*Problem statement*
Extract, from the records beneath this instruction, each line that contains the word "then".

***

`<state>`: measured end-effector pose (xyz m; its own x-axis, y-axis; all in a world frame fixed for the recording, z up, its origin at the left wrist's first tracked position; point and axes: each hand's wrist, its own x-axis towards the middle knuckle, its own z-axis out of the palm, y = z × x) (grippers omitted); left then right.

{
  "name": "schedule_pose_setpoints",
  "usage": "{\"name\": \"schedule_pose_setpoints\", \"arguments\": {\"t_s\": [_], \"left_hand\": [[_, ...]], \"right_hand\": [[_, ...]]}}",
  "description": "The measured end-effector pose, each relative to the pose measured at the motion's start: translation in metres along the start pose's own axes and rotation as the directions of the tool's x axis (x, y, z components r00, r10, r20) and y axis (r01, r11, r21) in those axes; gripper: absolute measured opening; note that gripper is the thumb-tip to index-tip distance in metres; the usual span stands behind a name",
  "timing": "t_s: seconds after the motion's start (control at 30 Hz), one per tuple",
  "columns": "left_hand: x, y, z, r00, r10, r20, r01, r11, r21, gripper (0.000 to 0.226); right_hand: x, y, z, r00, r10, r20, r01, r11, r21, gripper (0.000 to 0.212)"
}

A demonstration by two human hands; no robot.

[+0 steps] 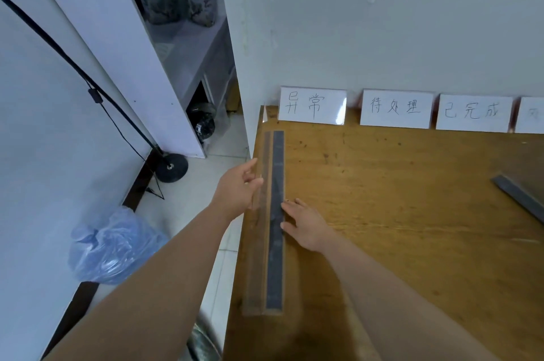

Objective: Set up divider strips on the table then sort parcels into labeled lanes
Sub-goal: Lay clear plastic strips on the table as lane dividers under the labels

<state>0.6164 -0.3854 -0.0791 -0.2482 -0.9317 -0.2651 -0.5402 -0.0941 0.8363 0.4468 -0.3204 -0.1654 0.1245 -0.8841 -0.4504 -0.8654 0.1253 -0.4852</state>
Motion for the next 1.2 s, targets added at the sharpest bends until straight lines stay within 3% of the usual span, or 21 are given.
{"name": "schedule_pose_setpoints", "arguments": {"t_s": [0.7,1.2], "left_hand": [[0.030,0.017,0.002,0.998,-0.036,0.047,0.039,0.997,-0.066,0.057],[0.030,0.015,0.004,0.999,0.013,0.038,-0.012,0.999,-0.043,0.057]], "right_hand": [[0.027,0.001,-0.016,0.999,0.003,-0.049,-0.008,0.995,-0.100,0.055],[0.026,0.003,-0.014,0.998,-0.009,-0.057,0.002,0.991,-0.132,0.055]]}}
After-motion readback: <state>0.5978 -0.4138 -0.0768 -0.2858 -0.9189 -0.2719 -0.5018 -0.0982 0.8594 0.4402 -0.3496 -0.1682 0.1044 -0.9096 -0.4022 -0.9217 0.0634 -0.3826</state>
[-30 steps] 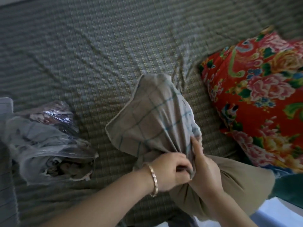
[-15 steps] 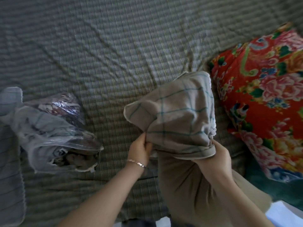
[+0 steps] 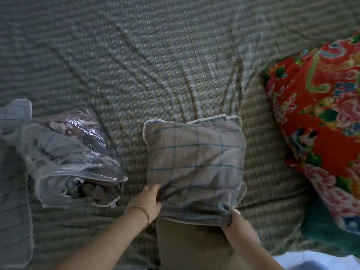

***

*Written answer*
`<state>`: measured end-effector pose (xyz m; its own x-axis, y-axis; all in a world frame fixed for the recording, z up, its origin at the left wrist's first tracked position; point and axes: each hand's wrist, its own x-axis towards the middle knuckle, its own z-axis out of the palm, y = z × x) (grippers omitted); left then right.
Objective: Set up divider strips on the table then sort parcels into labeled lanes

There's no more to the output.